A so-called PHEIC declaration, which marks the highest level of alarm under international health rules, must be re-evaluated every six months.

Prior to COVID-19, WHO had only made such declarations five times since its International Health Regulations changed in 2007, for swine flu, polio, Zika and twice for Ebola outbreaks in Africa.

Of those, the current pandemic “is easily the most severe,” Tedros said.

There is little doubt that the emergency committee will consider that the pandemic still constitutes a global public health emergency, but it could potentially alter some of its recommendations on how the WHO and the world should respond.

The situation has shifted dramatically since the declaration was made.

“When I declared a public health emergency of international concern on the 30th of January … there were less than 100 cases outside of China, and no deaths,” Tedros said.

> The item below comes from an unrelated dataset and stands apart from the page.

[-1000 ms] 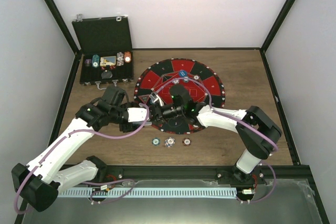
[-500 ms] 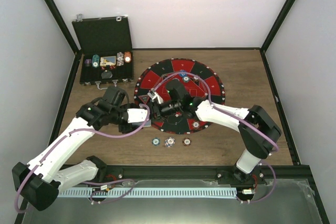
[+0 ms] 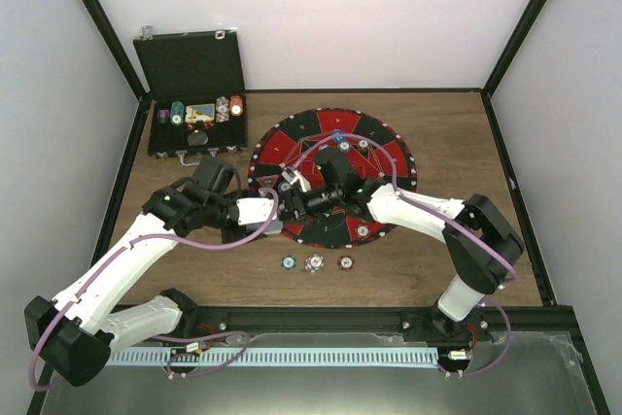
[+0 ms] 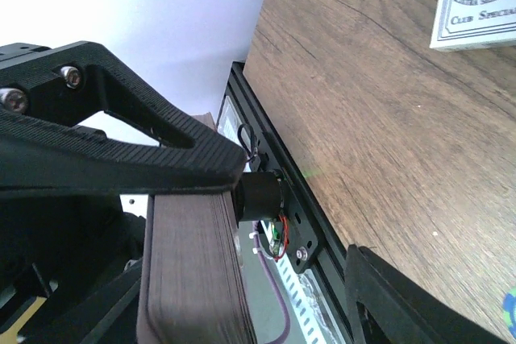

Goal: Distribute texas hold em gaming equipment

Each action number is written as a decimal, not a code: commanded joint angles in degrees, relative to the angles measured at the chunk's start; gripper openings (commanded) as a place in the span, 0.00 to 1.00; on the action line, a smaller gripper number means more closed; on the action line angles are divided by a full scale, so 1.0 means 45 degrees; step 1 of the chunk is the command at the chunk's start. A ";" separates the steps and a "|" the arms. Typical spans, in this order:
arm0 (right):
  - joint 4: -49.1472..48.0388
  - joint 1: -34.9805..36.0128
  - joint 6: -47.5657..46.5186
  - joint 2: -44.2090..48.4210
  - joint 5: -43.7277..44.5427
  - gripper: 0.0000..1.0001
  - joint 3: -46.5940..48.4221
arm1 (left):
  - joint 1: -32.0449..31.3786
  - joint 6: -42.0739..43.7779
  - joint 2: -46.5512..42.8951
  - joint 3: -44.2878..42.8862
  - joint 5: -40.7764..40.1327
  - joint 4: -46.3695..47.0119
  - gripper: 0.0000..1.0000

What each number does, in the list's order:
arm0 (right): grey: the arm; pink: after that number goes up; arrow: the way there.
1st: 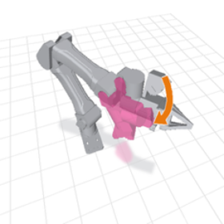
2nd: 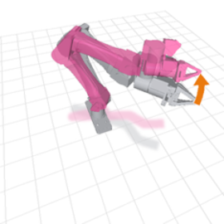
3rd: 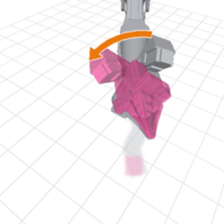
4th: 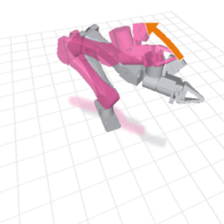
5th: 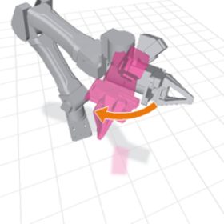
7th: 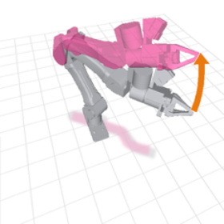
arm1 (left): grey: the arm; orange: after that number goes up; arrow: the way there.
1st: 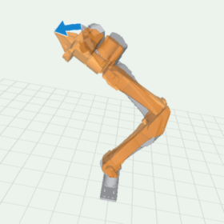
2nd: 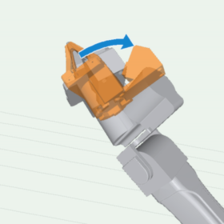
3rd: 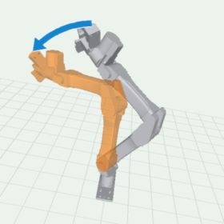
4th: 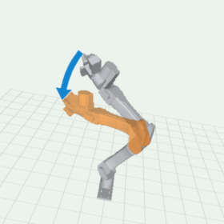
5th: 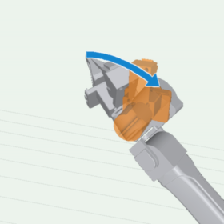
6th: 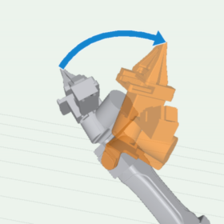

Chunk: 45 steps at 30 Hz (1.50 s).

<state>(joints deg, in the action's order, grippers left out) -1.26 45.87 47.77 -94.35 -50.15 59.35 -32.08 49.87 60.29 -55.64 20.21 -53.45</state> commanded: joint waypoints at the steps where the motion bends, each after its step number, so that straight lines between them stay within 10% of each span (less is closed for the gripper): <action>1: 0.1095 -0.0604 -0.0693 0.0529 0.0312 0.58 -0.0477 | 0.0018 -0.0134 -0.0075 -0.0336 0.0321 -0.0019 0.07; 27: 0.2090 -0.1010 -0.0713 0.2294 0.0677 0.01 -0.0407 | 0.0212 -0.0448 0.0276 0.0046 -0.0597 0.0418 0.08; 45: 0.3245 -0.4021 -0.2217 0.0563 0.0143 0.01 0.1634 | 0.1254 -0.0279 0.0257 0.0001 -0.0464 -0.0329 0.07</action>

But since then, the case numbers have soared past 16 million, with close to 650,000 deaths around the world.

“COVID-19 has changed our world. It has brought people, communities and nations together, and driven them apart,” Tedros said.

The WHO has faced criticism from certain quarters for its response, with some charging it acted too slowly – something the organisation itself strenuously denies.


“Over the past six months, WHO has worked tirelessly to support countries to prepare for and respond to this virus,” Tedros said.

“I am immensely proud of our organisation, WHO, and its incredible people and their efforts.”

Tedros himself has for months faced relentless attacks from US President Donald Trump, who has accused WHO of being a “puppet of China”.

Earlier this month Trump made good on his threat to begin withdrawing the US – traditionally WHO’s largest donor – from the organisation.